Pada 1955, Kota Bandung dipilih sebagai penyelenggara KAA. Konferensi pertama yang diselenggarakan oleh bangsa kulit berwarna itu membuat Gedung Societeit Concordia direnovasi dan diganti namanya menjadi Gedung Merdeka oleh Ir. Soekarno. Selama konferensi berlangsung, Gedung Merdeka menjadi saksi kegigihan bangsa Asia dan Afrika untuk melepaskan diri dari belenggu kolonialisme.

Selepas gelaran KAA, Gedung Merdeka sempat dimiliki oleh beberapa instansi dan beralih fungsi menyesuaikan dengan instansi tersebut. Instansi-instansi tersebut di antaranya Gedung Kontituante (1955), Dewan Perancang Nasional (Depernas) (1959), dan Gedung Majelis Permusyawaratan Rakyat Sementara (MPRS) (1960-1971).

Hingga kemudian, pada 24 April 1960, tepat 25 tahun setelah KAA, presiden kala itu meresmikan Museum KAA. Sebagai upaya mengenalkan dan menjaga semangat KAA kepada generasi muda, Sahabat Museum KAA dibentuk pada 11 Februari 2011.

Katon memberi tahu tamu yang hadir tentang spot terbaik dalam melihat Gedung Merdeka. (Foto: Tofan Aditya/BandungBergerak.id)
Katon memberi tahu tamu yang hadir tentang spot terbaik dalam melihat Gedung Merdeka. (Foto: Tofan Aditya/BandungBergerak.id)

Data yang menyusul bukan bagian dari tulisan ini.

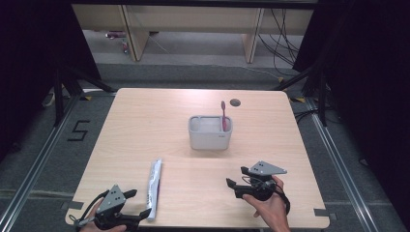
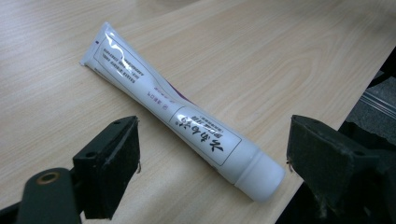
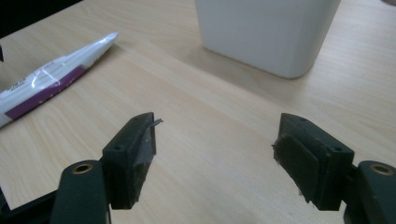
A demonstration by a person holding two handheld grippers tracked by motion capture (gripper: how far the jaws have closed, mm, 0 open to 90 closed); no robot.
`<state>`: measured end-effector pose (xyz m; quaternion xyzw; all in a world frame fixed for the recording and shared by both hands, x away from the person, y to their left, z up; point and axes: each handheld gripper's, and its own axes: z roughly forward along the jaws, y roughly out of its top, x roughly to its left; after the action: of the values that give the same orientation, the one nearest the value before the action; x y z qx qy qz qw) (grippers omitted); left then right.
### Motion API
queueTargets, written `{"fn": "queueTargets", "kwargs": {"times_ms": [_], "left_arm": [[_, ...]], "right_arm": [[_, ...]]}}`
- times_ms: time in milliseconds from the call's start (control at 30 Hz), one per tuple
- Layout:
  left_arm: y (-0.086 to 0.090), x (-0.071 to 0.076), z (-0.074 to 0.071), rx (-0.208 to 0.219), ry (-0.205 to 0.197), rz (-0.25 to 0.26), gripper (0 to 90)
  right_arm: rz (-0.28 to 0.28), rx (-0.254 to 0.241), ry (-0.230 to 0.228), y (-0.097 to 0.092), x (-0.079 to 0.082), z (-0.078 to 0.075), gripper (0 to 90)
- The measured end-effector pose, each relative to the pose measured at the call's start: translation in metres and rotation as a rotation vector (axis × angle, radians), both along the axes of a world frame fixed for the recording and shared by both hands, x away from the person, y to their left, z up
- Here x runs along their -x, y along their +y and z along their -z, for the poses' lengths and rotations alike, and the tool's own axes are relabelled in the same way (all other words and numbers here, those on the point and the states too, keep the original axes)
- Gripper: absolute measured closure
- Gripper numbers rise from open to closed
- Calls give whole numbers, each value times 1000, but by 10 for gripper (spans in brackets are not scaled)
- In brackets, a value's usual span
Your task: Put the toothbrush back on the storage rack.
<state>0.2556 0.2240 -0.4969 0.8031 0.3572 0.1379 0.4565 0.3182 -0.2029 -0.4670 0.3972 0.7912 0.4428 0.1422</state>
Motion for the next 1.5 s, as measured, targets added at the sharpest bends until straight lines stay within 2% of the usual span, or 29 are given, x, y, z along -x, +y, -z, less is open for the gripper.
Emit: {"fn": "queueTargets", "kwargs": {"times_ms": [67, 100, 133, 167, 200, 233, 267, 333, 367, 467, 500, 533, 567, 633, 667, 700, 733, 800, 867, 900, 1000, 1067, 1167, 1200, 1267, 1300, 1333, 1500], "left_arm": [[0, 0, 0, -5, -1, 5, 170], [0, 1, -1, -18, -1, 2, 170], [0, 0, -1, -12, -3, 8, 170], [0, 0, -1, -8, -3, 9, 170], [0, 0, -1, -11, -4, 7, 171], [0, 1, -1, -4, 2, 0, 171], [0, 0, -1, 3, 2, -5, 171], [1, 0, -1, -5, 1, -3, 171], [1, 0, -1, -6, 1, -4, 170], [1, -1, 0, -8, 2, -1, 170], [0, -1, 0, -2, 6, -4, 170], [0, -1, 0, -1, 6, -6, 170], [0, -1, 1, -4, 8, -8, 171], [1, -1, 0, -11, 8, -7, 170], [1, -1, 0, -12, 8, -6, 171], [1, -1, 0, -12, 8, -6, 170], [1, -1, 0, -12, 8, -6, 170], [0, -1, 1, -6, 1, -14, 171], [-1, -1, 1, -5, 13, -6, 170], [0, -1, 1, -9, 13, -5, 170], [0, -2, 1, -11, 11, 0, 170], [0, -1, 0, -11, 13, -4, 171], [0, -1, 0, -6, 12, -3, 170], [0, -1, 0, -7, 13, -3, 170], [-1, -1, 0, -11, 14, -3, 170], [-1, -1, 0, -9, 14, -1, 170], [-1, -1, 0, -7, 14, 0, 170], [-1, -1, 0, -11, 14, 0, 170]], "right_arm": [[-14, 0, 4, 1, 1, 4, 284], [2, 13, 18, 1, 2, 4, 277], [-2, 17, 28, 1, 3, 5, 272], [-8, 23, 18, 1, 3, 7, 270], [-19, 11, 30, 1, 4, 8, 264], [-5, 27, 27, 1, 6, 7, 263], [-3, 16, 46, 2, 8, 8, 263], [-12, 28, 34, 2, 10, 9, 258], [15, 26, 56, 3, 13, 9, 253], [-9, 56, 41, 2, 14, 11, 249], [-29, 41, 52, 2, 14, 13, 247], [-3, 51, 63, 2, 17, 13, 248], [-8, 42, 70, 3, 18, 14, 248], [-13, 65, 64, 2, 21, 15, 248], [10, 67, 83, 4, 24, 16, 247], [-12, 72, 62, 2, 23, 18, 246], [-12, 70, 76, 2, 25, 18, 246], [-7, 96, 56, 1, 27, 19, 246], [-8, 89, 63, 1, 29, 20, 244], [-13, 104, 59, 0, 30, 21, 243], [3, 93, 74, -1, 35, 21, 243], [6, 94, 59, -2, 37, 21, 245], [10, 86, 78, -3, 42, 20, 245], [7, 78, 72, -3, 43, 22, 245], [3, 99, 75, -5, 45, 21, 245], [13, 82, 87, -4, 47, 22, 245], [-13, 83, 75, -6, 46, 24, 245], [-3, 89, 77, -8, 53, 23, 249]]}}
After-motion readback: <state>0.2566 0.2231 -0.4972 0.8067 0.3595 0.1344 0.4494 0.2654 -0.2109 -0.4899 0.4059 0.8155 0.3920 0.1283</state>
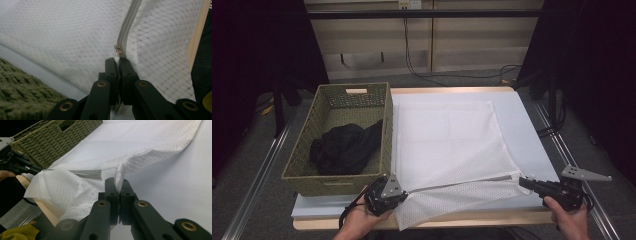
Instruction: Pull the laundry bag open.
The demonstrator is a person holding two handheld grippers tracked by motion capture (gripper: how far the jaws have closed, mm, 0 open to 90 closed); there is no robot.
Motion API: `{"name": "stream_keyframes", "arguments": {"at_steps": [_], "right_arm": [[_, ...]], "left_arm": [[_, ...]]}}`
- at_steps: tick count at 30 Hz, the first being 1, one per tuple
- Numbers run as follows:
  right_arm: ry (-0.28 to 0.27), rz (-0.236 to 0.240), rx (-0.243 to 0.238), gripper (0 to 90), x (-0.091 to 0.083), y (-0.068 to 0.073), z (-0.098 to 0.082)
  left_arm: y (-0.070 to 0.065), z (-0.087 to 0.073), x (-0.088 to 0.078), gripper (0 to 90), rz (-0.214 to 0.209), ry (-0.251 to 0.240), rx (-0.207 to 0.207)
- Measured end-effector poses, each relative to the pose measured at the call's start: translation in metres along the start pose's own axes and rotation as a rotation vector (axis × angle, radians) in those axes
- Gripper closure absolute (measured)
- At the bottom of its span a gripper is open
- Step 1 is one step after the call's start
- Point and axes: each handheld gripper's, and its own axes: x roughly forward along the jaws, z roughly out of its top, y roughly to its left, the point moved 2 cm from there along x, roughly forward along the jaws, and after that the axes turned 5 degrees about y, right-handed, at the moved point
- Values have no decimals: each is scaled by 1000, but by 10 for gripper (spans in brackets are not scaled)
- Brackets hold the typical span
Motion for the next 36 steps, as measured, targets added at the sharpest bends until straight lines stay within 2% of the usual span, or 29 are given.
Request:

Rangkaian Peringatan 68 Tahun KAA

Pameran Foto Sejarah: Gedung Merdeka dan Diplomasi Perdamaian Dunia adalah kegiatan ke dua dalam rangkaian Peringatan 68 Tahun KAA. Kegiatan ini dilaksanakan di Ruang Utama Gedung Merdeka, Jl. Asia Afrika No. 65, Kel. Braga, Kota Bandung. Dari tanggal 11 sampai 19 Maret 2023, siapapun dapat mengunjungi pameran foto sejarah ini, sejak pukul 09.00-15.00 WIB.

Di hari terakhir pameran foto sejarah ini akan diselenggarakan Seminar Nasional dengan tema yang sama. Seminar nasional tersebut akan dibagi ke dalam dua sesi, yakni pukul 10.00-12.00 WIB dan pukul 13.00-15.00 WIB.

Di sesi pertama, akan ada pembahasan terkait “Preanger Planters dan Societeit Concordia” oleh Dr. Miftahul Falah, M.Hum. dan “Gedung Merdeka dari Masa ke Masa” oleh Aji Bimarsono, S.T, M.Sc.. Di sesi kedua, Prof. Reiza D. Dienaputra akan membahas “Gedung Merdeka dan Bandung sebagai Ibu Kota Asia Afrika” dan Dahlia Kusuma Dewi akan membahas “Gedung Merdeka Kini dan yang Akan Datang”.